Benchmark a zero-argument function using perf_counter_ns, with GC disabled.
This function times repeated calls to a no-argument callable, collecting
statistics on execution time and estimating throughput and efficiency.
It adapts the number of repeats to ensure reliable timing, and returns
a dictionary of timing and performance metrics.
Arguments:
- func : A no-argument callable (e.g. `lambda: work(x, y)`).
- ops_per_call : Estimated floating-point operations per call.
- max_run_time_s : If `repeats` is None, run until this many seconds
elapse.
- min_iterations : If `repeats` is None, do at least this many calls.
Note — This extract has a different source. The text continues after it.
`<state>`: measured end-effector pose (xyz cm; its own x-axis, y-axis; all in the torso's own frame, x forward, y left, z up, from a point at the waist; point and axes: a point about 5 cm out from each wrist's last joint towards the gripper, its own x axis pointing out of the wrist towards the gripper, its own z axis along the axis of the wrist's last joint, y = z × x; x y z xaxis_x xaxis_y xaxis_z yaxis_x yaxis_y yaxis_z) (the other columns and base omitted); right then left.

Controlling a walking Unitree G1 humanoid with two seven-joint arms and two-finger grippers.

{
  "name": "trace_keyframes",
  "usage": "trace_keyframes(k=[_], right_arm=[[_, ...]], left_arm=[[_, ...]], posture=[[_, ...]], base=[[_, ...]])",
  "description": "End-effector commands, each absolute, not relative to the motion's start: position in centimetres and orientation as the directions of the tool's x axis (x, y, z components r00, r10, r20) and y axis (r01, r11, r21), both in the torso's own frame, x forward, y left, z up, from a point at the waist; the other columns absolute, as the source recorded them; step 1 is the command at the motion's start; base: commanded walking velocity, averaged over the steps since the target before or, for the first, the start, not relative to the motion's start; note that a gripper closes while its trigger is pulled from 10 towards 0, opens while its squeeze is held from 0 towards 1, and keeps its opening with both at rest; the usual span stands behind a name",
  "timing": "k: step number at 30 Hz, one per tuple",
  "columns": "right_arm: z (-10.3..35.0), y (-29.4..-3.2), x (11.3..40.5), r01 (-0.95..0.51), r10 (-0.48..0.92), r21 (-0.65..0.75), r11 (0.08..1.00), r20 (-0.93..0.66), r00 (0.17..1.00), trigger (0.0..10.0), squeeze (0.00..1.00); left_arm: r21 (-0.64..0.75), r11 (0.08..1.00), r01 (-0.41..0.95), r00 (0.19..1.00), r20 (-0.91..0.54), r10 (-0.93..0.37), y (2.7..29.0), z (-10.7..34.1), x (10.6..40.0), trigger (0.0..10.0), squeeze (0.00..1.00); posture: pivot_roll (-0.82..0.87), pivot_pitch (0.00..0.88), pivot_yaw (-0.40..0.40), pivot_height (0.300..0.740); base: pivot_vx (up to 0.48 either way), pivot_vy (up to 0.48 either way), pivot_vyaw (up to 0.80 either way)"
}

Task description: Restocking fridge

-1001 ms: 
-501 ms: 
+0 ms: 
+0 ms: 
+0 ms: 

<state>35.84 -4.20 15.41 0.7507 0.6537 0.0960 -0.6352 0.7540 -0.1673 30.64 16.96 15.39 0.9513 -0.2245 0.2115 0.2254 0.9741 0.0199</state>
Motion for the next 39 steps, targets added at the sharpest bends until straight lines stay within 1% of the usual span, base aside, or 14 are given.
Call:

- repeats : If set, run exactly this many calls.
Returns:
- Dictionary with timing and performance statistics, including:
- min_time_s : Minimum time per call (seconds).
- max_time_s : Maximum time per call (seconds).
- mean_time_s : Mean time per call (seconds).
- mode_time_s : Mode of time per call (seconds).
- median_time_s : Median time per call (seconds).
- std_time_s : Standard deviation of time per call (seconds).
- throughput_calls_per_s : Calls per second (1 / min_time_s).
- cycles_per_call : CPU cycles per call (min_time_s × CPU_Hz).
- flops_per_call : Floating-point operations per call.
- flops_per_cycle : FLOPs per CPU cycle.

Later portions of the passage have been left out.